> _WHAT TO DO_: Which lines of the records below contain the string "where"? Report each of them.

> _DATA FOR PROCESSING_:
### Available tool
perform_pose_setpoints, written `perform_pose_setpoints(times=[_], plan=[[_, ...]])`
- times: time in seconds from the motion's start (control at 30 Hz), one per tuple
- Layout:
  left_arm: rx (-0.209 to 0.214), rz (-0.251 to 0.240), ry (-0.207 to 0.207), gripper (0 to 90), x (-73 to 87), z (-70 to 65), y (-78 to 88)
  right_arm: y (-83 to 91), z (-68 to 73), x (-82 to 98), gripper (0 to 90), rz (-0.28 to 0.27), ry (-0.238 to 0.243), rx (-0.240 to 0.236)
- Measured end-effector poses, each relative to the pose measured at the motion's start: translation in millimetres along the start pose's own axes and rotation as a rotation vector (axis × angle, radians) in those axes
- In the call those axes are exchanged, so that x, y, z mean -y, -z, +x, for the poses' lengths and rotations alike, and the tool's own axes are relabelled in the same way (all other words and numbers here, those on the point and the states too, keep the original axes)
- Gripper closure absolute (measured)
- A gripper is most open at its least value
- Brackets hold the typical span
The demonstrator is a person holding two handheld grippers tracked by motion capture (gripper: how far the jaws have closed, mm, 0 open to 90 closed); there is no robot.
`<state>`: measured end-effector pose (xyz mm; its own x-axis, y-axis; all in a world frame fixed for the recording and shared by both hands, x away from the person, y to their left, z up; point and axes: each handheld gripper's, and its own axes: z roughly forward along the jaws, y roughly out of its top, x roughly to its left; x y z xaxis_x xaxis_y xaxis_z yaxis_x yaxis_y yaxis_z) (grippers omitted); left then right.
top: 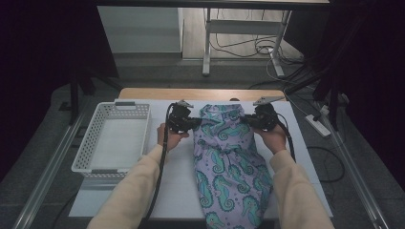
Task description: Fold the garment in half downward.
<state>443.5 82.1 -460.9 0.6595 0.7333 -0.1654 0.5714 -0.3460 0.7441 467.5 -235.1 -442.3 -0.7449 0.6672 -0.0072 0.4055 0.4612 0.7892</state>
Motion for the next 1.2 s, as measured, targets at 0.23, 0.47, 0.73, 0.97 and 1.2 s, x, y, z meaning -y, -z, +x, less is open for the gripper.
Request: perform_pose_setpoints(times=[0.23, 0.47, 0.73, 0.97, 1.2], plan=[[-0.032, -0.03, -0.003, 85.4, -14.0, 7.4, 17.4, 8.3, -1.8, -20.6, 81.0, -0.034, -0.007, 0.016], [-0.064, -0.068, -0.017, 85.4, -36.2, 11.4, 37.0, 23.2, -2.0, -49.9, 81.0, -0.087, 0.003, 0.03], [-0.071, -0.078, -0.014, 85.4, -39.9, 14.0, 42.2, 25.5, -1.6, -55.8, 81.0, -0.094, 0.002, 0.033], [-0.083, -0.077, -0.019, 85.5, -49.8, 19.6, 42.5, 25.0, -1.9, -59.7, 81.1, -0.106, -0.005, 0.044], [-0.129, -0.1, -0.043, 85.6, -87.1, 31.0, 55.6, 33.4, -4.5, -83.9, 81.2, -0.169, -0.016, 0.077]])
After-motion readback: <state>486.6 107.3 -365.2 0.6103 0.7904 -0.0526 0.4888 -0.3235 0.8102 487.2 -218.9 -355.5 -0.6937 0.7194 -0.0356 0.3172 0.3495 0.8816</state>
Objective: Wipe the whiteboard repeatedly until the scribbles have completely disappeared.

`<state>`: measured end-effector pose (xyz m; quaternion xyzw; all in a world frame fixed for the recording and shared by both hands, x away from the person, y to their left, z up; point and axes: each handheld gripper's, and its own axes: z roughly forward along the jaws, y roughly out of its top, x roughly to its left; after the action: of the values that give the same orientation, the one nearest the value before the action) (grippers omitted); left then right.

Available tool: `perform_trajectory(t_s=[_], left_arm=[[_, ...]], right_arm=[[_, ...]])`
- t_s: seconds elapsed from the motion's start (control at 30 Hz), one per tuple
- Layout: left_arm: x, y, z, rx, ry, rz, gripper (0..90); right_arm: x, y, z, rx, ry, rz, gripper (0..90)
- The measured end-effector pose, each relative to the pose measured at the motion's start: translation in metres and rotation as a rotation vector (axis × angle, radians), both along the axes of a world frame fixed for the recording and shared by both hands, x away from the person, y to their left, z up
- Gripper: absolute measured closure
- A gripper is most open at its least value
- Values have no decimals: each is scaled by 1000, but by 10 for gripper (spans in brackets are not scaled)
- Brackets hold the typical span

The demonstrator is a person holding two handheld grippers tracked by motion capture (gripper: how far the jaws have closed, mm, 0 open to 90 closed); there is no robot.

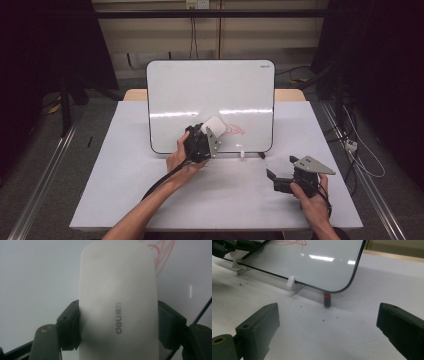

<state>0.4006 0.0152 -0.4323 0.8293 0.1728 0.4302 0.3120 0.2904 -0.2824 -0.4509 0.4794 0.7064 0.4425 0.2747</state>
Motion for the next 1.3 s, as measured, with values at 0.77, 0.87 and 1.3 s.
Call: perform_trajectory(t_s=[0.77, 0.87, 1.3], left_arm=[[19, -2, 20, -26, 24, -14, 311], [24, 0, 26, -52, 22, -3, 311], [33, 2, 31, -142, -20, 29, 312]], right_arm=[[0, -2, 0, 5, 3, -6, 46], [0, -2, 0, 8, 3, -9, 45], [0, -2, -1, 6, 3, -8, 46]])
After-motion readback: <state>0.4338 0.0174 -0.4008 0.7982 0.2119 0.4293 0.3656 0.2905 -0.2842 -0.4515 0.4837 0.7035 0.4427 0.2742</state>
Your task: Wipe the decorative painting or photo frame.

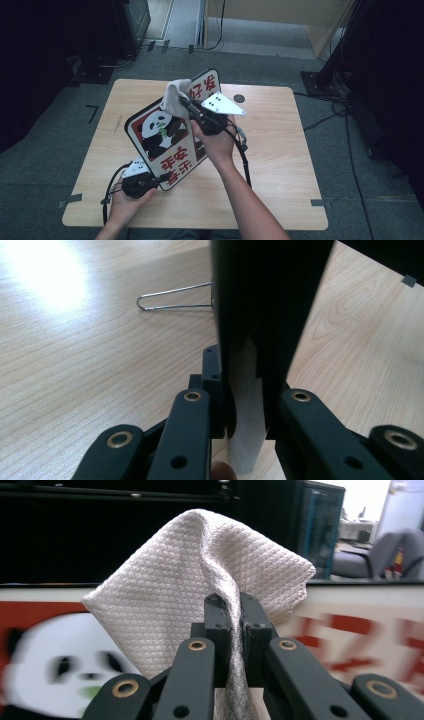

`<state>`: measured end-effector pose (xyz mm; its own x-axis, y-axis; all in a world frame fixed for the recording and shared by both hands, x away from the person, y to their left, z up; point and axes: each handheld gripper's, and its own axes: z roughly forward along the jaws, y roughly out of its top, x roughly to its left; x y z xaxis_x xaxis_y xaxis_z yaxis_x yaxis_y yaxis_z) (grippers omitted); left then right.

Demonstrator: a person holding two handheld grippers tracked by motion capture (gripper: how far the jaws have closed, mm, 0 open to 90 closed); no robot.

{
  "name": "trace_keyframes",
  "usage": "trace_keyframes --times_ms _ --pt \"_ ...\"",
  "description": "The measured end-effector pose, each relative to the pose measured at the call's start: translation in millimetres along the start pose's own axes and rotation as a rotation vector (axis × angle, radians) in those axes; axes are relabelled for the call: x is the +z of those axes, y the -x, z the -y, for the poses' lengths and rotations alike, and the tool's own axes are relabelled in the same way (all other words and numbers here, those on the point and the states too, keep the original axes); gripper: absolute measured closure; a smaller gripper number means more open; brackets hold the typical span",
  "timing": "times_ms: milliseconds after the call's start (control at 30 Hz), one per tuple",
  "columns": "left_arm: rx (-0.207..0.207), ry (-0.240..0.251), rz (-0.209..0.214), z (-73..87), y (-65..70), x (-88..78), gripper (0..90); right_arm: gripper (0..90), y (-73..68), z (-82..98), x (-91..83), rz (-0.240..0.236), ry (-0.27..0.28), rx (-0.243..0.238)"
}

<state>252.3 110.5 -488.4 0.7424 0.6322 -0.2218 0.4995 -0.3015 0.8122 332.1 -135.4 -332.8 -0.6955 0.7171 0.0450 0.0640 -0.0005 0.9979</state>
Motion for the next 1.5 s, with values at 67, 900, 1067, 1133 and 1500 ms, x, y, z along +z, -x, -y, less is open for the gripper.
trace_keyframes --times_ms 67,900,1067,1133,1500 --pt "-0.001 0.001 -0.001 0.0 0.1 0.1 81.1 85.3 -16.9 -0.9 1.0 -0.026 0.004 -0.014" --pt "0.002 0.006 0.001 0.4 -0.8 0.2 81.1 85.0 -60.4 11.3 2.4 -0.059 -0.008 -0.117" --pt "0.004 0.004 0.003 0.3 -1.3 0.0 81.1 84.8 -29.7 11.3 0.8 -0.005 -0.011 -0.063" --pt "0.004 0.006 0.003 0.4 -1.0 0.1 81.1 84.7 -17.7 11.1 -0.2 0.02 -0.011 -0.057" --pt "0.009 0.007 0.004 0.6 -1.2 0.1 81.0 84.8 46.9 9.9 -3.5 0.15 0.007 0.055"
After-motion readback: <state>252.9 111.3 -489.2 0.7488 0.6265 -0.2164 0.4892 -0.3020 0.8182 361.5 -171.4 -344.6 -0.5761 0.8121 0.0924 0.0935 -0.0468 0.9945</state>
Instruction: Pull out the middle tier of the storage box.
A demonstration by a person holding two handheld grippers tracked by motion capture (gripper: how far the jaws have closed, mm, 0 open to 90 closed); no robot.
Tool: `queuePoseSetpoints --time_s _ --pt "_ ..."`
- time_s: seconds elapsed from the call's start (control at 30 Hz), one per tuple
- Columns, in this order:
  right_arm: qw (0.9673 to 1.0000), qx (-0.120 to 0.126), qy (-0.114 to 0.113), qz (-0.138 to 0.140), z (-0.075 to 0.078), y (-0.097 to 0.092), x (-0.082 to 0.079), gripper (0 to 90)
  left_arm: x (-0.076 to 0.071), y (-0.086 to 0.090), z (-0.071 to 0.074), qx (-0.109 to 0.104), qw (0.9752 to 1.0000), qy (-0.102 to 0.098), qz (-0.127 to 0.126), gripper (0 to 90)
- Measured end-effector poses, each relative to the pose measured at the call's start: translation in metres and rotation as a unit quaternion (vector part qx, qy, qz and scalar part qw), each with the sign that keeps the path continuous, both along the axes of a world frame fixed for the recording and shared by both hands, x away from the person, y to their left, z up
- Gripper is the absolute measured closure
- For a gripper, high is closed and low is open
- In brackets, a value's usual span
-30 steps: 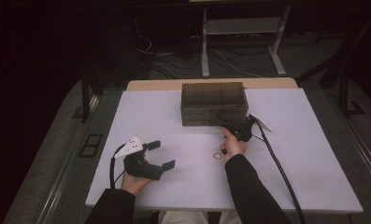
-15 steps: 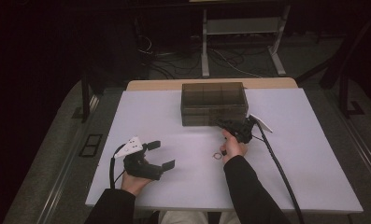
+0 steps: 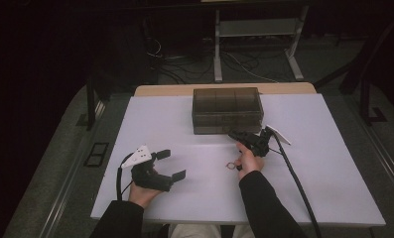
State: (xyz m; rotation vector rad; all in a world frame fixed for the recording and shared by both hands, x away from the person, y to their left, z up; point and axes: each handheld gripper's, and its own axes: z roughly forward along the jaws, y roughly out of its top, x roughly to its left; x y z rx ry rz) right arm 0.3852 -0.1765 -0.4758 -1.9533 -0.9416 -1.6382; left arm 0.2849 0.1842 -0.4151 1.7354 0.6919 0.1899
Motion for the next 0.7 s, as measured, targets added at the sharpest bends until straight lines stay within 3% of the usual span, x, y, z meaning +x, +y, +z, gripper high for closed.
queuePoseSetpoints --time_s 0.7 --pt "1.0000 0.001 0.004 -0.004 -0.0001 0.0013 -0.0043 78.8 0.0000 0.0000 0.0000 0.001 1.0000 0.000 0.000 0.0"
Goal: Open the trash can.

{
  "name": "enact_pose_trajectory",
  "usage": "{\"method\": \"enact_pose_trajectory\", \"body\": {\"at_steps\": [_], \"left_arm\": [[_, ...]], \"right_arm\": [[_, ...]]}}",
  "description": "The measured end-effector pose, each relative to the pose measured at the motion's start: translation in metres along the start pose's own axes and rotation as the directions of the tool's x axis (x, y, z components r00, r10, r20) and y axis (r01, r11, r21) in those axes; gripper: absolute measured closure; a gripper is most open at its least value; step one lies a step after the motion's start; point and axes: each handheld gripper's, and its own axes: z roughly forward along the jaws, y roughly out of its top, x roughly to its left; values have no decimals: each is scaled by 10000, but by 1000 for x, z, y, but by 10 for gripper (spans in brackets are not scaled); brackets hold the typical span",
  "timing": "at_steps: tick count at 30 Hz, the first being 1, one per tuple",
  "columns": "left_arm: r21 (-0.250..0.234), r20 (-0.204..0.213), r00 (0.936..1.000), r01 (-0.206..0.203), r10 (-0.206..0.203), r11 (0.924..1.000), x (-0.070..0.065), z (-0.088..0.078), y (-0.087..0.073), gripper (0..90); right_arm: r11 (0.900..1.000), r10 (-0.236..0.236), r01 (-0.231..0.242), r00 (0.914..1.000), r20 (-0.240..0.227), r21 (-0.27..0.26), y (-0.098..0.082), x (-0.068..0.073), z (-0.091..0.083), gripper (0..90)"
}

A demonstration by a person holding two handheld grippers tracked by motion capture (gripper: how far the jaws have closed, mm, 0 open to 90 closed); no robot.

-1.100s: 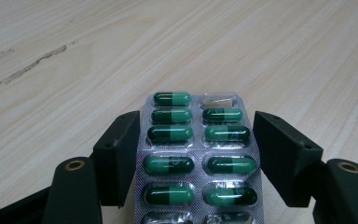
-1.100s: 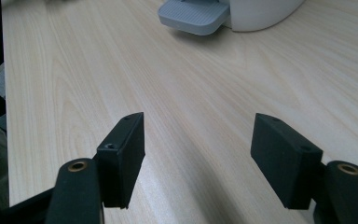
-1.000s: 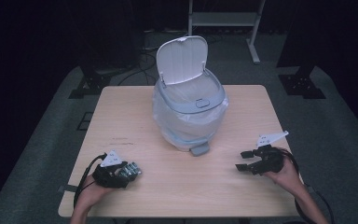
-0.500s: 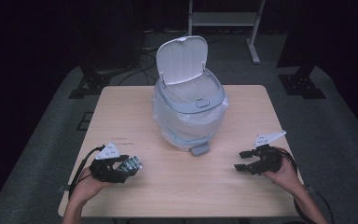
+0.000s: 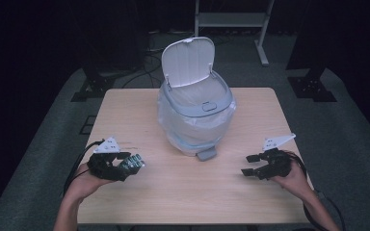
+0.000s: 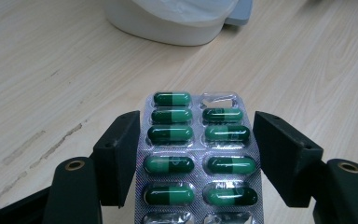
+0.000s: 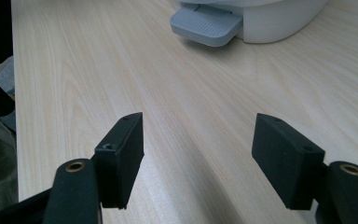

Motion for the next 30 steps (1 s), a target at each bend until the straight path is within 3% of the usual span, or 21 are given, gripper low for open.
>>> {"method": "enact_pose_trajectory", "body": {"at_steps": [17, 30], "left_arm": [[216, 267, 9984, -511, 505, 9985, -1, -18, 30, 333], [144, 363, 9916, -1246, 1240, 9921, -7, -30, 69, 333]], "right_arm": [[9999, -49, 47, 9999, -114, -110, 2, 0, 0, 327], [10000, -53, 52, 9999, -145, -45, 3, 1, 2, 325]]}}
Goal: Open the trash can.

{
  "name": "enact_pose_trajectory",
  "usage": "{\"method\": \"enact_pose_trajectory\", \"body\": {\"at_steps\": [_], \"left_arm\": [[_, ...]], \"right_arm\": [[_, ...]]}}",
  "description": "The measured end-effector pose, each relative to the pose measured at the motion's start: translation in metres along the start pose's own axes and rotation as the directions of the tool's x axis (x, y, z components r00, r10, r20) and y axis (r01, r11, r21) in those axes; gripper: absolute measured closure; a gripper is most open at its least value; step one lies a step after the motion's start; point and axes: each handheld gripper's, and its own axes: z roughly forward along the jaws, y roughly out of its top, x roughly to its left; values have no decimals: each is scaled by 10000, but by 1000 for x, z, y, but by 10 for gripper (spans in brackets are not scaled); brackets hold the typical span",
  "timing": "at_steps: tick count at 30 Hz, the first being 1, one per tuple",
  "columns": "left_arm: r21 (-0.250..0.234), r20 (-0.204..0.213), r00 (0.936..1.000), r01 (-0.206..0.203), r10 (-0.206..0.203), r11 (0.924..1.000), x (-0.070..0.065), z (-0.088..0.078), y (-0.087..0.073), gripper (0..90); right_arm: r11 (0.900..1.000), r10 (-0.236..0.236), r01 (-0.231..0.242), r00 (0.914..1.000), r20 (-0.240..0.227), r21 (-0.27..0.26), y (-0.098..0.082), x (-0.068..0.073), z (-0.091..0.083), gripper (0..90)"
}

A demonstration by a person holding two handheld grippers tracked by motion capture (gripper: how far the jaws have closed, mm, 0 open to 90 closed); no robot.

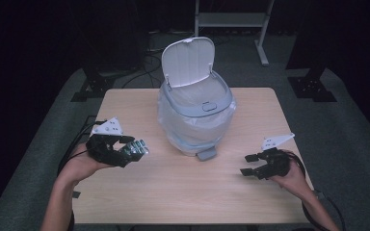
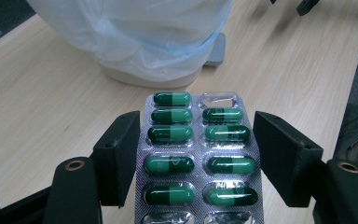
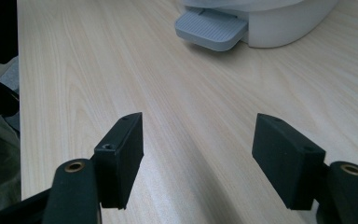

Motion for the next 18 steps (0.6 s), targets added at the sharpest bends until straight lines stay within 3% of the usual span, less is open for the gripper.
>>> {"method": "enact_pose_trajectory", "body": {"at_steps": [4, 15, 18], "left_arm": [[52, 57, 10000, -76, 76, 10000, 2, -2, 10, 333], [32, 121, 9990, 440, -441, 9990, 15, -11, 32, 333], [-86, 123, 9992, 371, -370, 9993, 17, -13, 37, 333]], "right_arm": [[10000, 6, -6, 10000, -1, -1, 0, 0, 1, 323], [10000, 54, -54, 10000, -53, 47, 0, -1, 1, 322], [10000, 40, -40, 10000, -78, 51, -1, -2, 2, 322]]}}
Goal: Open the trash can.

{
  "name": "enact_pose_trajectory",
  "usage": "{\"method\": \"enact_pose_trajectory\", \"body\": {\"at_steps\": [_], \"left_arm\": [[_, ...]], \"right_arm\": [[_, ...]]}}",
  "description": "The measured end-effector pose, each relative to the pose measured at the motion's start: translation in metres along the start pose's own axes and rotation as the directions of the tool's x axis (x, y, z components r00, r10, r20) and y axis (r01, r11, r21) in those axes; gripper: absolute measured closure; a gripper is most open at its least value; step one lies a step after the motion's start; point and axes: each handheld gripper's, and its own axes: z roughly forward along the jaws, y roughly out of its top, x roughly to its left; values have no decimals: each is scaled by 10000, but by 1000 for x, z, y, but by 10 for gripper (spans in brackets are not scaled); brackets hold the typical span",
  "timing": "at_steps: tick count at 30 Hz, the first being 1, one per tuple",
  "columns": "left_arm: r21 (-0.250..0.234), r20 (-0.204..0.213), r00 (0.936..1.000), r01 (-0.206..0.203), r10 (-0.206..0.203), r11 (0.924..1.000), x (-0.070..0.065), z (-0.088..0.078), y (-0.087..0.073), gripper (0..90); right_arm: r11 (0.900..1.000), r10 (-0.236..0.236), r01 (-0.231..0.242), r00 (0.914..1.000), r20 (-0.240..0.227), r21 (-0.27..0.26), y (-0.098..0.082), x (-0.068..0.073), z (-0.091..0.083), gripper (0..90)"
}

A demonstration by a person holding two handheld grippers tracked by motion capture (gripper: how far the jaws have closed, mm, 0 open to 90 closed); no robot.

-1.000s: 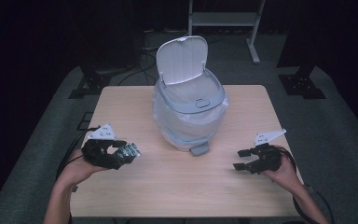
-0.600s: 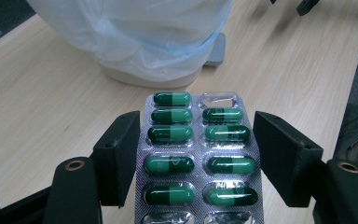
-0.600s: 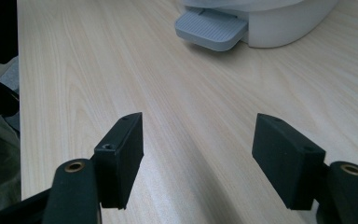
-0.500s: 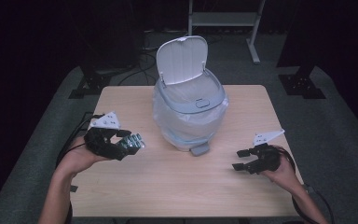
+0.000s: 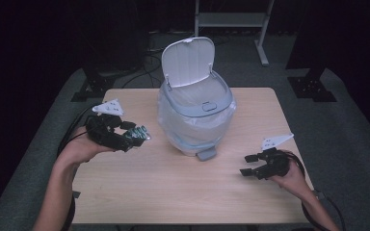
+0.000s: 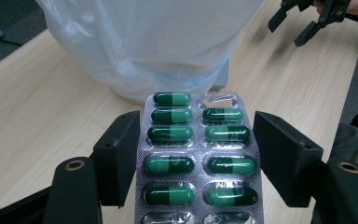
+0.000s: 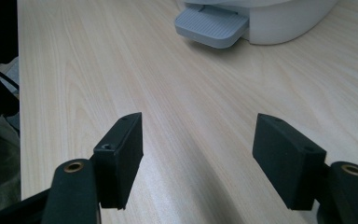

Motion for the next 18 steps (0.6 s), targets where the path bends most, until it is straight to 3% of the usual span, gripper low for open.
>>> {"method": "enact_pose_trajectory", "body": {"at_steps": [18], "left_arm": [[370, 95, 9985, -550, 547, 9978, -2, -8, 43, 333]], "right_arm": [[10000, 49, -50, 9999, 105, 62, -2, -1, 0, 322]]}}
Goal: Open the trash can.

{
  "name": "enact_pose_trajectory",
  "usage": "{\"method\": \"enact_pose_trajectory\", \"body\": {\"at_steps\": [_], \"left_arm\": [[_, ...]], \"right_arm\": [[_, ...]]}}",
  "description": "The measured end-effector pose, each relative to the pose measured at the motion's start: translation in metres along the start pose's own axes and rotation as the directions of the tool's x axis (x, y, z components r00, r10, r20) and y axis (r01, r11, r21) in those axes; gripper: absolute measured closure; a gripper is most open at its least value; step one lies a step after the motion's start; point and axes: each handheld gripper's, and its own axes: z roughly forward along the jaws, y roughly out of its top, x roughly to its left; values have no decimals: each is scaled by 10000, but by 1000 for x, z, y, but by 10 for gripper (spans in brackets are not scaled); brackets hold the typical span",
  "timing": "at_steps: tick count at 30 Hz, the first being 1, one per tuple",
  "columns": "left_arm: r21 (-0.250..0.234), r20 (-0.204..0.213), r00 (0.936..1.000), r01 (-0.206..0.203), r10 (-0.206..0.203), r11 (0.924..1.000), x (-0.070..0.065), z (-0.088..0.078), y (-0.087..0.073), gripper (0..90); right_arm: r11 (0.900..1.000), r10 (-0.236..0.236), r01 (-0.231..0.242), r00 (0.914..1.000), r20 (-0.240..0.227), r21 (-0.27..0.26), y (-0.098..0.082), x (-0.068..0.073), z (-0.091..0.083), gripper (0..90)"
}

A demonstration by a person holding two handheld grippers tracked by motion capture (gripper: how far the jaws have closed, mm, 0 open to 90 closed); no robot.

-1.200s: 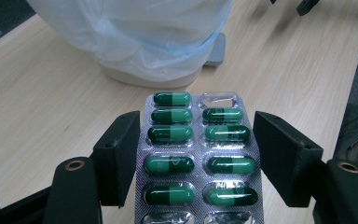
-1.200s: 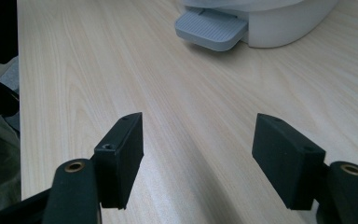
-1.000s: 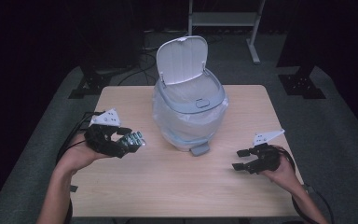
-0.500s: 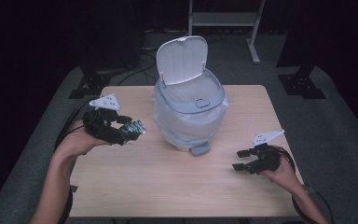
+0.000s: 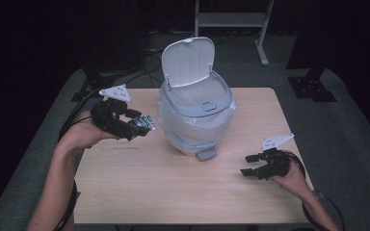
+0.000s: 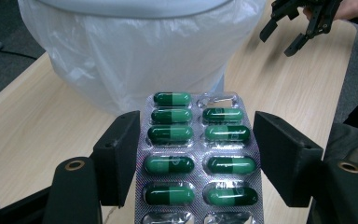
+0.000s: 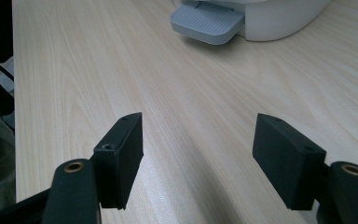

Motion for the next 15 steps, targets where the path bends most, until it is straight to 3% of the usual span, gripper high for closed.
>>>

> _RESPONSE TO THIS TASK_:
Motion for the next 18 steps (0.6 s), targets where the path bends most, until it is straight to 3% of the usual span, gripper low for open.
Motion for the next 15 steps, targets where the path bends most, until it is straight to 3% of the usual span, gripper high for closed.

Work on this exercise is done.